3. The method according to claim 1, wherein the plant cellulose is one of microcrystalline cellulose, poplar fiber, wheat straw, cotton fiber, bamboo pulp fiber, and hemp fiber.

4. The preparation method according to claim 1, wherein the mass fraction of the sulfuric acid solution is 50-80 wt%.

5. The method according to claim 1, wherein the solid-to-liquid ratio of the plant cellulose to sulfuric acid solution is 1g: (50-100) mL.
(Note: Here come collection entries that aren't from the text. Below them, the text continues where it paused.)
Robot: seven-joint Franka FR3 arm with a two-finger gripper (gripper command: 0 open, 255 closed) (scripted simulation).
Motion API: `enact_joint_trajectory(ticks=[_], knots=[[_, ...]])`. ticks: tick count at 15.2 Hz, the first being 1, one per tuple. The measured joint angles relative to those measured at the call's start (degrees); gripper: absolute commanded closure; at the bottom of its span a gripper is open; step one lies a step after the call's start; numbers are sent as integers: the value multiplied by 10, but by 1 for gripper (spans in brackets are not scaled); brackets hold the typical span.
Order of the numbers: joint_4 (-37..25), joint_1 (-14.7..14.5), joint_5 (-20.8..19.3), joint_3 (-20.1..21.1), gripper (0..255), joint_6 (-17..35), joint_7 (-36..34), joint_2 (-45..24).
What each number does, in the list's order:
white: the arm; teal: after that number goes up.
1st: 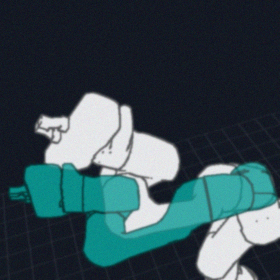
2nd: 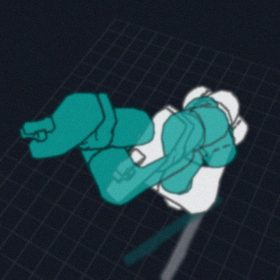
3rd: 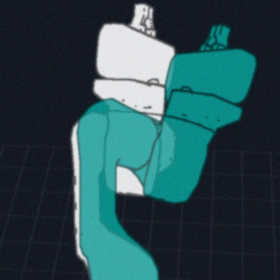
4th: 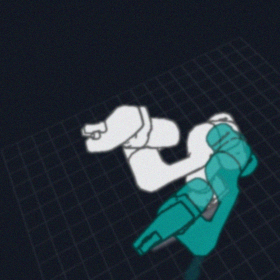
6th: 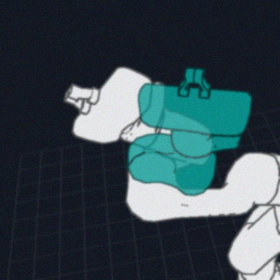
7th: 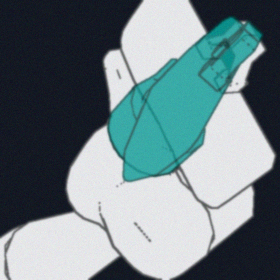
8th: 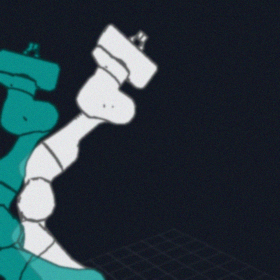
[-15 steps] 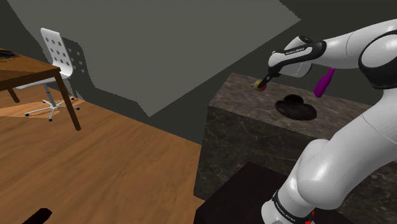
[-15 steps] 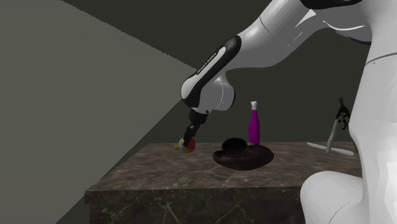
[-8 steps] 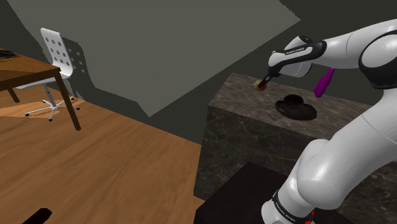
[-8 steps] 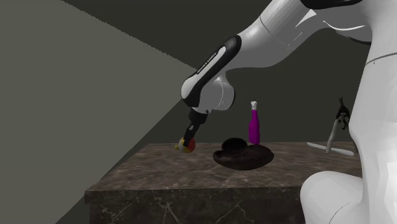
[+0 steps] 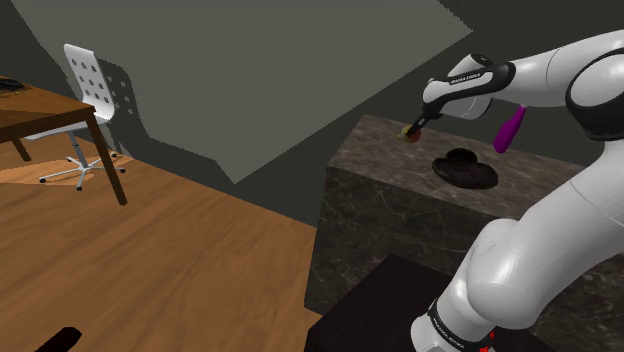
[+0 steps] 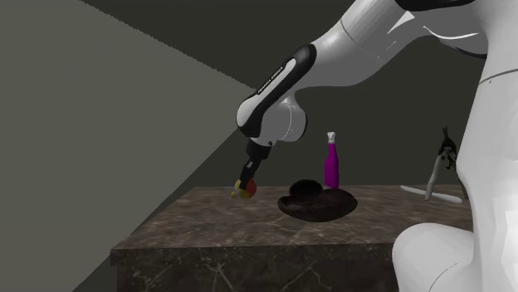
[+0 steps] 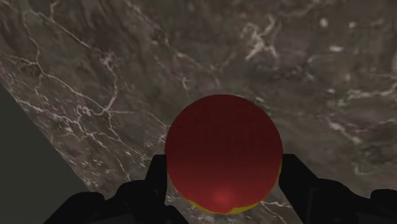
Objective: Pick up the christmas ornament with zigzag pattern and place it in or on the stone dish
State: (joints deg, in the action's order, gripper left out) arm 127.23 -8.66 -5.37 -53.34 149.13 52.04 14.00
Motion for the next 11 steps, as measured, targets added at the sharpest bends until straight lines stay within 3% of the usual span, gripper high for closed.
enact_joint_trajectory(ticks=[11], knots=[[-61,18,-28,34,255,-85,-26,28]])
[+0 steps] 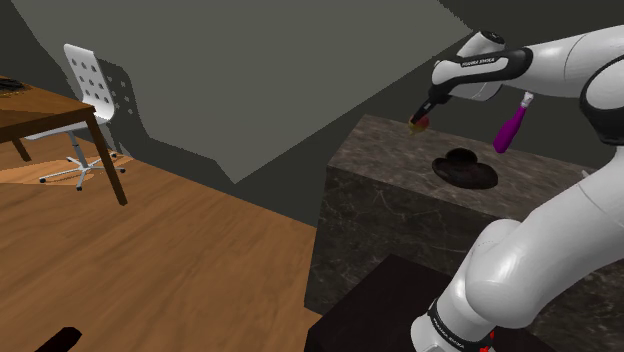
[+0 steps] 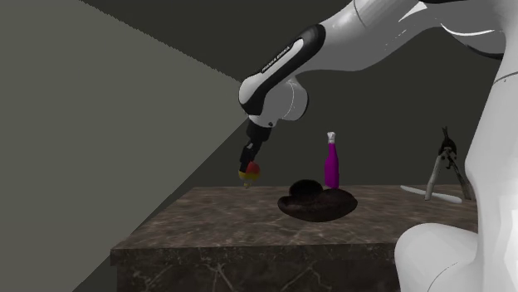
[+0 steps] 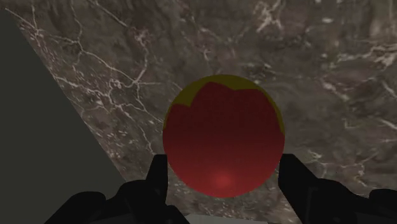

6. The method according to claim 1, wherein the aeration period in which nitrogen is introduced at not higher than 25 ℃ to isolate air is 30 minutes.

7. The conductive cellulose nano-alkene according to any one of claims 1 to 6, wherein the conductive cellulose nano-alkene has a rod-like structure.

8. The conductive cellulose nanoene of claim 7, wherein the conductive cellulose nanoene has a resistance of less than 5 Ω.

9. Use of a conductive cellulose nanoene according to claim 7 or 8 as a conductive material for electronic devices.

10. The use of claim 9, wherein the electronic device is a one-, two-or three-dimensional electronic device.